Cane lanciato dall'auto e poi soppresso: arrivano due condanne

Cane lanciato dall'auto e poi soppresso: arrivano due condanne
12 Ottobre Ott 2018 11 giorni fa

Un cane, nel 2015, era stato prima lanciato dal finestrino dell'auto e poi soppresso. Condannati il padrone e il veterinario

Un cane era stato buttato fuori da un'auto in movimento, ma era sopravvissuto e, in qualche modo, era pure riuscito a tornare a casa. Ma la persona responsabile del lancio non si sarebbe arresa al fatto che l'animale domestico fosse ancora vivo.

Sappiamo che, dopo l'inaspettata riapparizione del Drahthaar, questa la specie canina della povera bestiola, il padrone, per così dire, si è recato da un veterinario della città di Padova per procedere con la soppressione. La vicenda era già balzata alle cronache nel 2015. Ora ci sono i primi responsi giudiziari.

L'uomo, che è un anziano signore di novantadue anni, e il veterinario sono stati condannati dal Tribunale di Rovigo. La motivazione è ascrivibile proprio all'uccisione del cane. Rocki, quando è stato fatto volare dal finestrino della macchina andante, apparteneva al nonvantaduenne da più di qualche mese, così come si apprende su IlMessaggero. Ma il protagonista in negativo di questa storia non pare aver calcolato la possibilità che qualcuno, attraverso la lettura attenta del microchip, potesse venire a conoscenza del legame eistente tra lui e l'animale. Esattamente quello che è successo poco dopo il getto dalla piccola finestra del mezzo di trasporto. Una donna ha rintracciato il cane e lo ha trasportato sino al canile. L'organismo municipale ha fatto sì che Rocki tornasse nella sua abitazione. Lo spiacevole esito, come già raccontato, è risultata essere la soppressione del Drahthaar.
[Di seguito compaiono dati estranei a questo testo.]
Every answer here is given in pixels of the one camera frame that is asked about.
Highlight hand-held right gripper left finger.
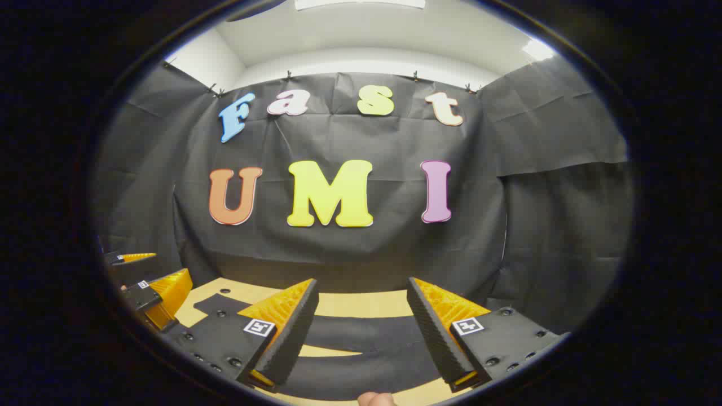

Le condanne sono state commentate dall'avvocato Ricci, che ha parlato per conto dell'Enpa, l'Ente nazionale per la protezione degli animali: "È una decisione rilevante - ha detto, così come si legge sul quotidiano citato - perchè sancisce un principio importantissimo. Un veterinario - ha spiegato - non può accettare passivamente le richieste di una persona di uccidere un cane senza prima aver svolto tutti gli accertamenti di legge sullo stato di salute dell'animale, altrimenti non solo tradisce il suo lavoro ma commette un reato". Il veterinario, insomma, avrebbe dovuto sincerarsi delle condizioni di Rocki.